We could see the window for the master bath as we approached the home on riverboats. I stood breathlessly on the boat waiting to see if I could spy my cousins wave.
The verandah opened to the outside via large arches and we rocked on a rocking horse which was as tall as we were. On the other side was an open courtyard lining the kitchen. A small door from the dining room led to this courtyard. We watched the river across the boundary walls while we stood here. On the left was the “tubewell” or the hand operated water pump. This was where we washed up after we ate the sweet summer mangoes with juice running down our sticky arms and cheeks.
The drawers in the hutch of the living room had some yellow silk worms and once in a while I liked to pull on the knobs cautiously to peek in. I do not know why they were there. The living room opened to a small stair case which opened to a partially covered porch and which in turn led to the vast green fields where we ran with air fingering through our hair.
Then there was “jaaler ghor“, a smaller room with a door which had the net or the wire mesh on it. Hence the “jaaler ghor”. This used to be our playroom where innumerable pretend play and drama took place.
This was the place where “babla” (Acacia) and “kodom” trees lined the boundary walls. We spent our unstructured, routine free afternoons seeking out nests and baby birds in tree holes. We sat under the shades of the trees and picked the perfect kodom flowers to bring home. We played tic tac toe on the large wooden chowki on the veranda. These are the times gone by leaving sweet trails of memories. I do not know what happened to the house. If it has changed, I do not want to know.
Then they moved to Calcutta. closer to us. Another era begins here which I will speak of another day. The tall three story yellow building with green shutters still stands by YMCA on the Lindsay street. Memories here span times way longer than in Beharampur. They are recent and fresh. A good number of my college days were spent here.
Mamoni’s cooking had a distinctively different style than my ma’s. I am glad life ‘offered me a chance to savor the good of both. There are many recipes I wish I could cook like mamoni’s. The taste of her “muger dal” or yellow mung, still lingers in my mouth. The carrot halwa she made was sticky, with a deeper hue which always reminded me of soaked fruity candies. Soy roasted chicken is something I have tried to make before. And so many more.
She had written down this recipe for me along with a few others. There was no exact measurements. Grandmothers and mothers never measured when they cooked. The recipe was one small paragraph stating the ingredients and the procedure. Mine did not quite turn out to be what I remembered, but it was close. Now I have another page of memory saved.
Colocasia esculenta or taro is cooked in different ways in different homes. I had posted a crusted snack with it a while back. In Indian cuisine these are often treated as potatoes. Today’s recipe is simple and comforting. Simple reminders of beautiful days gone by.

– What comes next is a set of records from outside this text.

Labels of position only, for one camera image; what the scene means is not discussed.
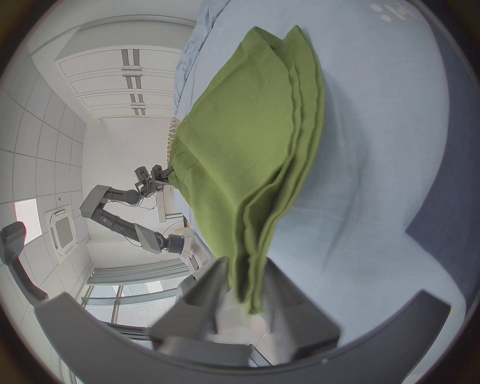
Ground white ceiling air conditioner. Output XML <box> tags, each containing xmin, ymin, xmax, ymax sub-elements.
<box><xmin>45</xmin><ymin>204</ymin><xmax>80</xmax><ymax>257</ymax></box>

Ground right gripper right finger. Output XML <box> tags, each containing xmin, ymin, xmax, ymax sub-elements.
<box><xmin>263</xmin><ymin>261</ymin><xmax>340</xmax><ymax>363</ymax></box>

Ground pale blue quilt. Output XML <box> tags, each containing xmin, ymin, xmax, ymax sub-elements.
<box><xmin>173</xmin><ymin>0</ymin><xmax>231</xmax><ymax>110</ymax></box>

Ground green shorts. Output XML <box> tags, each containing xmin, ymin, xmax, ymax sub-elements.
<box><xmin>167</xmin><ymin>25</ymin><xmax>326</xmax><ymax>316</ymax></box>

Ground bed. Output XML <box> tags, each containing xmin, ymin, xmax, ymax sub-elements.
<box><xmin>173</xmin><ymin>0</ymin><xmax>478</xmax><ymax>361</ymax></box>

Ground white wardrobe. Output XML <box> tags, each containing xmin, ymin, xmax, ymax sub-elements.
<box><xmin>56</xmin><ymin>47</ymin><xmax>181</xmax><ymax>119</ymax></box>

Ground ceiling light panel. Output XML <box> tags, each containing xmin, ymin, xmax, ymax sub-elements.
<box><xmin>14</xmin><ymin>198</ymin><xmax>39</xmax><ymax>241</ymax></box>

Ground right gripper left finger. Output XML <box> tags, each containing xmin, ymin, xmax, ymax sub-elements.
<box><xmin>150</xmin><ymin>257</ymin><xmax>230</xmax><ymax>352</ymax></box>

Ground window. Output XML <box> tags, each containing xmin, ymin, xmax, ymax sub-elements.
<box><xmin>80</xmin><ymin>283</ymin><xmax>188</xmax><ymax>332</ymax></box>

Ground round woven basket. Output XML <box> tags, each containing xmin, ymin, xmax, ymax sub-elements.
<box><xmin>165</xmin><ymin>116</ymin><xmax>183</xmax><ymax>166</ymax></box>

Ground dark blue T-shirt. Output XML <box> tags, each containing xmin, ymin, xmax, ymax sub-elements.
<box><xmin>405</xmin><ymin>22</ymin><xmax>479</xmax><ymax>298</ymax></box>

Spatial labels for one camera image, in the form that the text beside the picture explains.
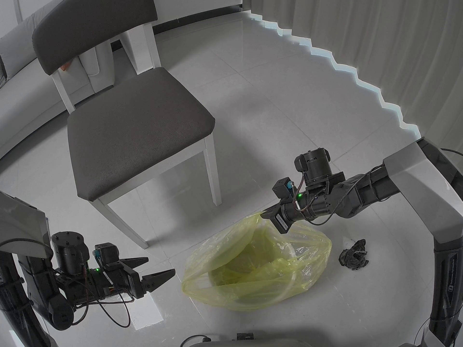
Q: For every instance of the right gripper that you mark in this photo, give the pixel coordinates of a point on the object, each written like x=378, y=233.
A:
x=294, y=211

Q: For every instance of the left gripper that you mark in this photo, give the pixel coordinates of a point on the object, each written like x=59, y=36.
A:
x=128, y=281

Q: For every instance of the yellow plastic bag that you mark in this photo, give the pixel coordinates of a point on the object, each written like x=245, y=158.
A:
x=307, y=244

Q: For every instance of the black plastic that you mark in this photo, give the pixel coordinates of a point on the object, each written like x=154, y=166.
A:
x=353, y=258

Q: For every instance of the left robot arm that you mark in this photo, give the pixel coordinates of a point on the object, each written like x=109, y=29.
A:
x=25, y=226

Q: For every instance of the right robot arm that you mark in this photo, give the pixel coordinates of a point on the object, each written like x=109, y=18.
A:
x=408, y=172

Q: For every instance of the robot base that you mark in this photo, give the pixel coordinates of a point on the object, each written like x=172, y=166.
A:
x=246, y=343

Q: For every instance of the dark grey white chair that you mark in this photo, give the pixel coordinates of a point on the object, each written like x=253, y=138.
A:
x=137, y=132

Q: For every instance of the white curtain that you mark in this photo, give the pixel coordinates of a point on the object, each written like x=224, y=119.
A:
x=361, y=31

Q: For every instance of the pale grey sofa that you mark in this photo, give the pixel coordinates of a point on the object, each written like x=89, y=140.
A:
x=25, y=103

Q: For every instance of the white small cabinet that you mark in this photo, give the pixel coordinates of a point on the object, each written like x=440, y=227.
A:
x=99, y=67

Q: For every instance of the small orange object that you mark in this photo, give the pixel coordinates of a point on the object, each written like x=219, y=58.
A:
x=65, y=66

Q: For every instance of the white curved pole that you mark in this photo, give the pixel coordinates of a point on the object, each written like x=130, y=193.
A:
x=16, y=2

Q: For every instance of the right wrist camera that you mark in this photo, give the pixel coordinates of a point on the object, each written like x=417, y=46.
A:
x=283, y=187

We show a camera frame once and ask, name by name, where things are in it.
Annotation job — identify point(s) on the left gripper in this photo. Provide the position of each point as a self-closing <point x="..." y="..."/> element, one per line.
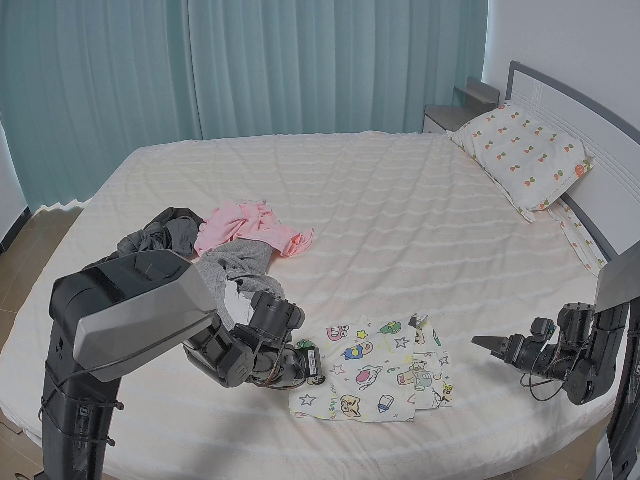
<point x="305" y="363"/>

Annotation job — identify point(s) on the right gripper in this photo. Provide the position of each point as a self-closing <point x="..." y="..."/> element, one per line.
<point x="520" y="350"/>

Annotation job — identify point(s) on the white printed pyjama top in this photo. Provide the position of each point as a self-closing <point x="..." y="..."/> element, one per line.
<point x="380" y="373"/>

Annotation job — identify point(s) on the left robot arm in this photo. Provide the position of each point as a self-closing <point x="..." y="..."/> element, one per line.
<point x="135" y="308"/>

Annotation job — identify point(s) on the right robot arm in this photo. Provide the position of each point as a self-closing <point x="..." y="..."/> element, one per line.
<point x="595" y="348"/>

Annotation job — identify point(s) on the white printed pillowcase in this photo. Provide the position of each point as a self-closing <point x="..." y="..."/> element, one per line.
<point x="575" y="233"/>

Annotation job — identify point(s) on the pink garment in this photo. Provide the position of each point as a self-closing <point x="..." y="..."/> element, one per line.
<point x="240" y="225"/>

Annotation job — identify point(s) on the bed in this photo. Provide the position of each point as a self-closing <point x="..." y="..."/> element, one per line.
<point x="375" y="193"/>

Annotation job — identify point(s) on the dark grey garment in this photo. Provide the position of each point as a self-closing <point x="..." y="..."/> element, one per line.
<point x="170" y="230"/>

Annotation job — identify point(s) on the white printed pillow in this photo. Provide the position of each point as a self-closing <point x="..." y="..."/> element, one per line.
<point x="525" y="153"/>

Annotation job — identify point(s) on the grey bedside table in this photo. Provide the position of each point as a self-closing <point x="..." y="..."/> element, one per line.
<point x="445" y="115"/>

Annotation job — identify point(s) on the blue-green curtain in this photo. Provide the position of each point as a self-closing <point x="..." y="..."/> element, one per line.
<point x="335" y="43"/>
<point x="95" y="68"/>

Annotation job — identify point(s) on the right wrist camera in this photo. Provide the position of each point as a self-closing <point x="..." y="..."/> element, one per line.
<point x="542" y="329"/>

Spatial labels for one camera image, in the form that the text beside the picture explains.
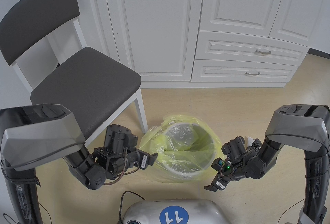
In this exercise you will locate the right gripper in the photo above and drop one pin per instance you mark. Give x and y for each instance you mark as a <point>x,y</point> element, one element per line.
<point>221,181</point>

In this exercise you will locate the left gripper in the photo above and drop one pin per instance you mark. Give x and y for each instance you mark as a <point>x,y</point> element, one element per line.
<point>139,161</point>

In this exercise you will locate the yellow plastic bag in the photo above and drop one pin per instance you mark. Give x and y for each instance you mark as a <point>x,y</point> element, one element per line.
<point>154,140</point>

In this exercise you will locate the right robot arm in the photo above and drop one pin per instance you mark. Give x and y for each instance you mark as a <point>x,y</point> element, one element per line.
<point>296,125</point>

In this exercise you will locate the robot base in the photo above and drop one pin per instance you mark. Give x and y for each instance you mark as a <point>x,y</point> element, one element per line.
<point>175,212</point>

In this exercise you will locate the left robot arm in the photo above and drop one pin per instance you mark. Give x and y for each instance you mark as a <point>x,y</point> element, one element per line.
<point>38,137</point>

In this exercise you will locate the crumpled black plastic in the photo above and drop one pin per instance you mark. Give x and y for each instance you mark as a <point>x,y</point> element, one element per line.
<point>255,144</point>

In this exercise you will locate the white trash bin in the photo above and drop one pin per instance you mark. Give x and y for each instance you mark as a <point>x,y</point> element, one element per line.
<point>180,131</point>

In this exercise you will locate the white chair with grey cushions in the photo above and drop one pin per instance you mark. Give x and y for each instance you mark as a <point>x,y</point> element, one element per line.
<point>85,83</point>

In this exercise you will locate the white wardrobe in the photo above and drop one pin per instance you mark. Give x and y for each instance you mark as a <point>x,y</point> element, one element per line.
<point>154,11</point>

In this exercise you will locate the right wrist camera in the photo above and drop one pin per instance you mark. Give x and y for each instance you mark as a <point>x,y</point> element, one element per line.
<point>217,163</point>

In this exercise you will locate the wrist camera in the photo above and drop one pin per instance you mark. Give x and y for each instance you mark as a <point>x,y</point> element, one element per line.
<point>132,141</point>
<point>217,163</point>

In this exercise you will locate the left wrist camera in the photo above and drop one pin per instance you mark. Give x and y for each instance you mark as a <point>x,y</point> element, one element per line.
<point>132,141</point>

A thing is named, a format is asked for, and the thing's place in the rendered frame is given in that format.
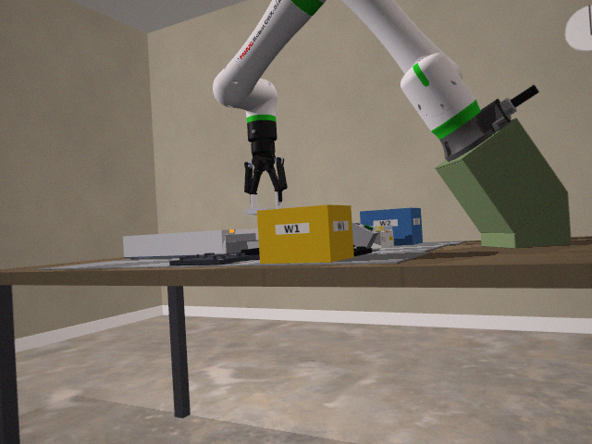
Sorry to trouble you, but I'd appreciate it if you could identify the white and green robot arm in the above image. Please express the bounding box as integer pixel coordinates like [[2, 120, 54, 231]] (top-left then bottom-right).
[[213, 0, 539, 162]]

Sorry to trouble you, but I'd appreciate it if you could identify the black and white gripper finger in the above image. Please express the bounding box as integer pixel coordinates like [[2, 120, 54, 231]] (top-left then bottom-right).
[[263, 157, 288, 209], [244, 160, 263, 209]]

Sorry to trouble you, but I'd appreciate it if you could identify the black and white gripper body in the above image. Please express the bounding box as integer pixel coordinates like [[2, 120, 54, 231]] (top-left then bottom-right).
[[251, 141, 276, 172]]

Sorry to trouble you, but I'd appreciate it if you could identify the blue open-top bin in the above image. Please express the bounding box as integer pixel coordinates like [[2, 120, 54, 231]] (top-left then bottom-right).
[[360, 208, 423, 245]]

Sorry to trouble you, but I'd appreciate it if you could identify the grey bench mat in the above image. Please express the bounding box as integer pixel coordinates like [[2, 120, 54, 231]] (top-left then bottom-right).
[[38, 240, 467, 270]]

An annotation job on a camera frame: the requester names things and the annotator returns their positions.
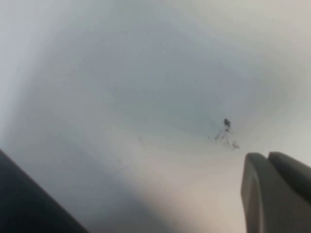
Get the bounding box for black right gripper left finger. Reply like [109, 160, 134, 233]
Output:
[240, 152, 311, 233]

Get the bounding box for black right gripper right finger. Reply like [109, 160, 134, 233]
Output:
[268, 151, 311, 194]

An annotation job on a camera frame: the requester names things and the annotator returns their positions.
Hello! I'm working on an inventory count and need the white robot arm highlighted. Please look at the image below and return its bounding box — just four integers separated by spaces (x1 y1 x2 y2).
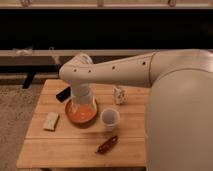
59 49 213 171

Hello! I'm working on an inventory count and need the orange bowl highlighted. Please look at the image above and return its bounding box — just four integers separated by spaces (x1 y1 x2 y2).
65 99 98 124

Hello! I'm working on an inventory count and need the black rectangular object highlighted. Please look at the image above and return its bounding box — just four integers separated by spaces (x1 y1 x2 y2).
56 87 71 102

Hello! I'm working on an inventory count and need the wooden table board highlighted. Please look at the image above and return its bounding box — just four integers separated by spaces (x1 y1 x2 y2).
16 79 149 169

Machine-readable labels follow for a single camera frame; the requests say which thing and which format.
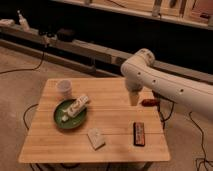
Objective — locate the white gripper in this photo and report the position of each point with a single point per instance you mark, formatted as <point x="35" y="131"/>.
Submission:
<point x="133" y="89"/>

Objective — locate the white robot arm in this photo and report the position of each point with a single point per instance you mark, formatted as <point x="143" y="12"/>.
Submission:
<point x="138" y="73"/>

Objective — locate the black rectangular box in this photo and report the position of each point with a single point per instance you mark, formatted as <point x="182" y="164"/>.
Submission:
<point x="138" y="134"/>

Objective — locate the wooden table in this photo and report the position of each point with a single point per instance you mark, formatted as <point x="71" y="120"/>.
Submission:
<point x="110" y="112"/>

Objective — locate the long wooden ledge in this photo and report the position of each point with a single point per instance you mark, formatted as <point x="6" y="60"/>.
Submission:
<point x="100" y="53"/>

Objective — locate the green plate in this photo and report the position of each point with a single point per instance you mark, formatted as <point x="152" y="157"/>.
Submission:
<point x="71" y="123"/>

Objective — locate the black device on ledge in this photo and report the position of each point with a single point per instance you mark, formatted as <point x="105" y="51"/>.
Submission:
<point x="66" y="35"/>

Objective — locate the white spray bottle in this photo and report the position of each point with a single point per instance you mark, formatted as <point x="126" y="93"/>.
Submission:
<point x="23" y="22"/>

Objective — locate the red handled tool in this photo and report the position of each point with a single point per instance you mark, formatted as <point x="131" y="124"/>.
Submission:
<point x="150" y="102"/>

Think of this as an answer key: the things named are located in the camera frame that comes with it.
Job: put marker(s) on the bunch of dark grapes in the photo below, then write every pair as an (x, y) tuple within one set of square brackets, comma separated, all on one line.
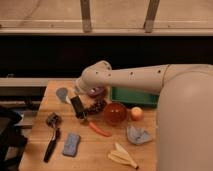
[(97, 107)]

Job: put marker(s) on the crumpled blue cloth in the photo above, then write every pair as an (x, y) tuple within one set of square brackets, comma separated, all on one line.
[(137, 136)]

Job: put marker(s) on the green plastic tray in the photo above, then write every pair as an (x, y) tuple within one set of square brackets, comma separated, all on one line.
[(132, 97)]

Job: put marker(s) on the black handled brush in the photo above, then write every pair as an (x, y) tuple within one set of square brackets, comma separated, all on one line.
[(52, 145)]

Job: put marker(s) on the blue sponge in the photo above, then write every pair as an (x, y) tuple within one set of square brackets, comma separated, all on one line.
[(71, 145)]

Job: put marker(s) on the black chair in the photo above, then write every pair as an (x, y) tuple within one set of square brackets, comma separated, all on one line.
[(10, 136)]

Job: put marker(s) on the purple bowl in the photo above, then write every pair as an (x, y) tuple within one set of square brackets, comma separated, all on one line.
[(98, 92)]

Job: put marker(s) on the orange carrot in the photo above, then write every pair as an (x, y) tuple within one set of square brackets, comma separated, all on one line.
[(99, 131)]

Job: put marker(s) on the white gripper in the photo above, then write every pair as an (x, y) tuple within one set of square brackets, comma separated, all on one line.
[(80, 87)]

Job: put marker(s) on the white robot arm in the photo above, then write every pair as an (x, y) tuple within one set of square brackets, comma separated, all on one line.
[(184, 124)]

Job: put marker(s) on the yellow corn toy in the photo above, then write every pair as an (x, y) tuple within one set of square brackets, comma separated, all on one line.
[(121, 156)]

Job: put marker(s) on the orange bowl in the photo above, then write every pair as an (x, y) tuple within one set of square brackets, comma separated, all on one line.
[(114, 113)]

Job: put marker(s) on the small metal clip object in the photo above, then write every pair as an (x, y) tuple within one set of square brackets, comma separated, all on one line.
[(53, 120)]

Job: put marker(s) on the apple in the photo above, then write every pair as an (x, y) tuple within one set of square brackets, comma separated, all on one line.
[(136, 114)]

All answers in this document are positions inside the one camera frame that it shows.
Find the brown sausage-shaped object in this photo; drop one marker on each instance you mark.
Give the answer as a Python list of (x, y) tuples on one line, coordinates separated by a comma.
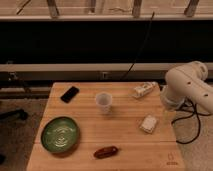
[(106, 152)]

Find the black chair base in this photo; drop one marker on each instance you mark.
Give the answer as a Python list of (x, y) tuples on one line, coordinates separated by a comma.
[(20, 113)]

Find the white square sponge block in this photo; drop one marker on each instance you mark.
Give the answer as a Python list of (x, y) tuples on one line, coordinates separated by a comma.
[(148, 124)]

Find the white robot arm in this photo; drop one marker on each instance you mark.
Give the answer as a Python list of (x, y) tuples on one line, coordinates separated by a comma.
[(187, 81)]

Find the black smartphone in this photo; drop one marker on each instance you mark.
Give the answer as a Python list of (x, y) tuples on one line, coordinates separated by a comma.
[(69, 94)]

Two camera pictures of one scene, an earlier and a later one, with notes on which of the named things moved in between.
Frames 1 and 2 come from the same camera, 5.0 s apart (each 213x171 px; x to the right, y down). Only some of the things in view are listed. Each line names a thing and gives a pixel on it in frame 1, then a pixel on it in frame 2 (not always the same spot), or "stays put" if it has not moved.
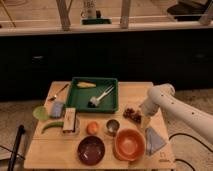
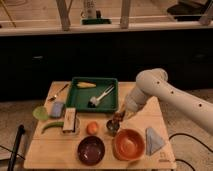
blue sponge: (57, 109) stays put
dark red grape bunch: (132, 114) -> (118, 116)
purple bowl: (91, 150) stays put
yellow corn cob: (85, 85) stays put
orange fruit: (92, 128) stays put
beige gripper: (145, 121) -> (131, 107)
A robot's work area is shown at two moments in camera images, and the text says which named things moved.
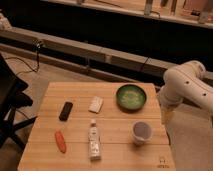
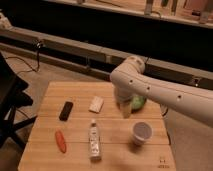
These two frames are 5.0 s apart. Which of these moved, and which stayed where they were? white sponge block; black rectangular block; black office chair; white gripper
Moved: white gripper
Stayed: black rectangular block; black office chair; white sponge block
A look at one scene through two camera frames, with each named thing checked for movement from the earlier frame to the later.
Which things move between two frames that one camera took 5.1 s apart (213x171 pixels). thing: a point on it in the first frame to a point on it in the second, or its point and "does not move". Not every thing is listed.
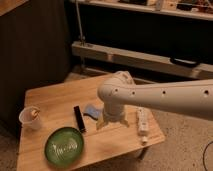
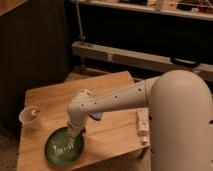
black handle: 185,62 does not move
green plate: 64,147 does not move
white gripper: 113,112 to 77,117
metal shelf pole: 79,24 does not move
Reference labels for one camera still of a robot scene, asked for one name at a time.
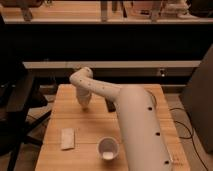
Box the white sponge block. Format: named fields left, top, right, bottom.
left=61, top=128, right=75, bottom=150

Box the black office chair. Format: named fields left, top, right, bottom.
left=0, top=13, right=51, bottom=171

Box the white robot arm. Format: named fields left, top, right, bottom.
left=69, top=67, right=173, bottom=171

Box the white paper cup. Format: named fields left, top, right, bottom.
left=97, top=137, right=119, bottom=161

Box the black remote control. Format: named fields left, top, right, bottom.
left=105, top=99, right=116, bottom=112

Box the black floor cable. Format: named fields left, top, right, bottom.
left=168, top=106, right=209, bottom=171

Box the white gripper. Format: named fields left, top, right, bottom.
left=76, top=88, right=92, bottom=111

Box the green bowl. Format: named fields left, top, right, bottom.
left=149, top=91, right=157, bottom=109

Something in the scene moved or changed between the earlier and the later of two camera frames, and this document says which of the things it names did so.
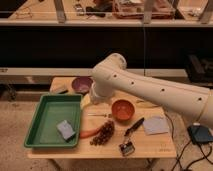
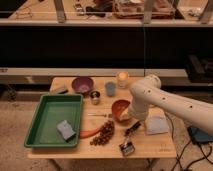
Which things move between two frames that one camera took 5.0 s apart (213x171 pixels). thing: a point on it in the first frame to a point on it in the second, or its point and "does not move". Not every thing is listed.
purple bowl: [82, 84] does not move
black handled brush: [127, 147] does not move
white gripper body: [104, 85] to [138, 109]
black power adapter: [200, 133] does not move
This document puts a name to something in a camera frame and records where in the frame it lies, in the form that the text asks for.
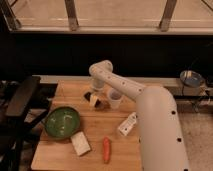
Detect black eraser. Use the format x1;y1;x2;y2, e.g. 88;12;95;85
84;92;105;109

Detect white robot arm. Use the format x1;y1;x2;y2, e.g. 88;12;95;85
89;60;191;171

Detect white sponge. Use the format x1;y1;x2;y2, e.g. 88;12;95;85
71;132;91;156

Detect wooden cutting board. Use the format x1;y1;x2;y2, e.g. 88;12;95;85
31;81;142;171

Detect green bowl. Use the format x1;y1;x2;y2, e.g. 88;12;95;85
44;106;80;140

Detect white plastic bottle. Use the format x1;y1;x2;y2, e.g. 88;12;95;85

In memory of my mamoni and all the love that you showered on me; of whom I have been thinking a lot of lately. You will always be with me.
Masala Arbi: Taro cooked in Spicy Sauces
Ingredients: (serve 2-3 as a side)
- 2 large arbi/taro root, peeled and cubed in 4-6 each – depending on the size
- 2 tablespoon oil + 1 tablespoon
- 1-2 dry whole red chili pepper
- 1 hot green chili pepper, slit
- 1/2 teaspoon cumin/or panch phoron
- 1 tablespoon finely chopped onions + 1 tablespoon grated onion
- 1 tablespoon ginger paste or grated fresh ginger***
- 1/2 teaspoon turmeric
- 2 teaspoon freshly ground coriander powder
- 1/2 teaspoon cumin powder (pound cumin seeds to a powder or use a spice/coffee grinder)
- salt to taste
- fresh cilantro for garnish
- Adjust amount or chili peppers and chili powder to taste.
- For a “no onion & garlic version”, you may omit the onion.
Peel the taro/arbi/colocasia and slice them. Set aside.
Heat one tablespoon oil in a wok/kadhai/pan. Sprinkle a tiny bit of salt on the taro, toss and shallow fry them at high to medium heat, while tossing once in a while, until the edges start to brown. Remove from the wok and set aside.
Add the rest of the oil to the same wok. Add the cumin or the Panch Phoron (Bengali 5 spice mix), the dry chili pepper, green chilli pepper.
When the seeds pop, add the chopped onions and cook until they start to brown. Then add the onion paste and the ginger paste. Lower the heat and cook while stirring frequently so the spice mix does not stick to the bottom of the pan. Cook until the spice mix starts releasing oil. It ill reduce in amount and when close to done, you will see the oil sizzle. Do not over cook or have it turn dark brown. As it gets closer to getting done, watch closely as it will burn pretty quick.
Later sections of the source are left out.